We do not want to give credence to algorithms in mutual agreement in the analysis of real flares but just to algorithms in agreement with some realistic but synthetic ground truth. In our intention, there are two goals here: to provide a kind of practical guide about the different reliability of the different methods for reconstructing the different flaring morphologies; to establish the reliability degree of previously published results which utilized images reconstrcuted from rhessi data.

HESPE imaging test implemented the following 4 steps


Step 1. Invention of source configuration (team involving UNIGE, UCB, NASA GSFC)

The following five configurations of the flaring region have been invented, characterized by very different topographical and physical properties (size, position, number and distance of disconnected components, relative intensity of the components). The characteristics of these configurations are somehow extreme and have been created in order to point out the imaging conditions for which the reconstruction methods may fail to be effective and inaccurate.

  

Step 2. Generation of calibrated event lists (R. Schwartz at NASA GSFC)

For each flaring configuration three different synthetic calibrated event lists mimicking a RHESSI acquisition have been generated corresponding to three different levels of statistics (an average of 1000 counts per detector for the low level, 10000 for the medium level, 100000 for the high level).

Step 3. Application of the reconstruction methods

The following methods have been applied

  • Visibility Forward Fit (run by M. Battaglia at UNIGLA).
  • CLEAN (default and enhanced; run by A. Gopie at NASA GSFC).
  • Pixon (run by R. Schwartz at NASA GSFC).
  • uv_smooth (run by A. M. Massone at UNIGE).
  • Maximum Entropy (run by A. M. Massone at UNIGE).
  • Expectation Maximization (run by F. Benvenuto at UNIGE).

The reconstructions provided by the five methods for the three different levels of statistics and for three different combinations of RHESSI detectors can be found here.

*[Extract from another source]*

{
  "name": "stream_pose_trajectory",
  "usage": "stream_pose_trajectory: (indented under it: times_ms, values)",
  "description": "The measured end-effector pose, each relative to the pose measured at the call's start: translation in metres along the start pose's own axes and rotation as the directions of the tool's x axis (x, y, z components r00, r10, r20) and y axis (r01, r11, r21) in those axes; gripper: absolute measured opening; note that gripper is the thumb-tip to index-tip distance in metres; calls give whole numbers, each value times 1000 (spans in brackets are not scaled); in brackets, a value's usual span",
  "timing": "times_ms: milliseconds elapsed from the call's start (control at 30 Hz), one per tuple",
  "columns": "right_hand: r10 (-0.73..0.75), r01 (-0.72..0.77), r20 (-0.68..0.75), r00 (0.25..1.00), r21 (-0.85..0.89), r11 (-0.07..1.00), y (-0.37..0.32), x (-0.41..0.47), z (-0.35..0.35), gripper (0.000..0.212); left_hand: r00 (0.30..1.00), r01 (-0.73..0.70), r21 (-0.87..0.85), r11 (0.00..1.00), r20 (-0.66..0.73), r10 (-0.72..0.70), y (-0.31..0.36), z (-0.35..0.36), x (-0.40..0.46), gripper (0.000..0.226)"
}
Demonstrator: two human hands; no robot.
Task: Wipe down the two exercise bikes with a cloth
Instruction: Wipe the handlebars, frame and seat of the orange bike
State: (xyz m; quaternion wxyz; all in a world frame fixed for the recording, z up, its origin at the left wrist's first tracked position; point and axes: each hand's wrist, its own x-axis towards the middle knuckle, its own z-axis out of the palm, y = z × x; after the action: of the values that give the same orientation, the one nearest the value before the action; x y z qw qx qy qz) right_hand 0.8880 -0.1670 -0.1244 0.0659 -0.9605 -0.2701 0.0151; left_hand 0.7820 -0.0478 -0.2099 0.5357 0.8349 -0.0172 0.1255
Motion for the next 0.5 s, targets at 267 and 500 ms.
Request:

Step 4. Assessment of results

A set of routines was applied by A. M. Massone at UNIGE for the quantitative assessment of the algorithms' performances. These routines computed specific and geometrical parameters in the images and compare the reconstructed values with the corresponding ground truth values in the simulated maps.

 

This kind of imaging test has been applied also to the following second family of source configurations inspired by specific real events observed by RHESSI:

   

This family includes configurations resembling events occurred on

  • May 21 2004 (23:47:00 - 23:50:00 UT; 16 - 18 keV)
  • February 20 2002 (11:06:02 - 11:06:34 UT; 22 - 26 keV)
  • July 23 2002 (00:29:10 - 00:30:19 UT; 36 - 41 keV)
  • December 2 2003 (22:54:00 - 22:58:00 UT; 18 - 20 keV)
  • August 23 2005 (14:27:00 - 14:31:00 UT; 14 - 16 keV)

In this case four reconstruction methods have been applied: CLEAN (default), Pixon, Maximum Entropy and uv_smooth.The reconstructed images can be found here.

 

An analysis of the outcome of the assessment routines for all ten configurations considered in the two tests allowed the realization of the look-up tables that can be found here. In these tables

  • The red color means: "bad performance".
  • The yellow color means: "possible weaknesses".
  • The green color means: "reliable performance".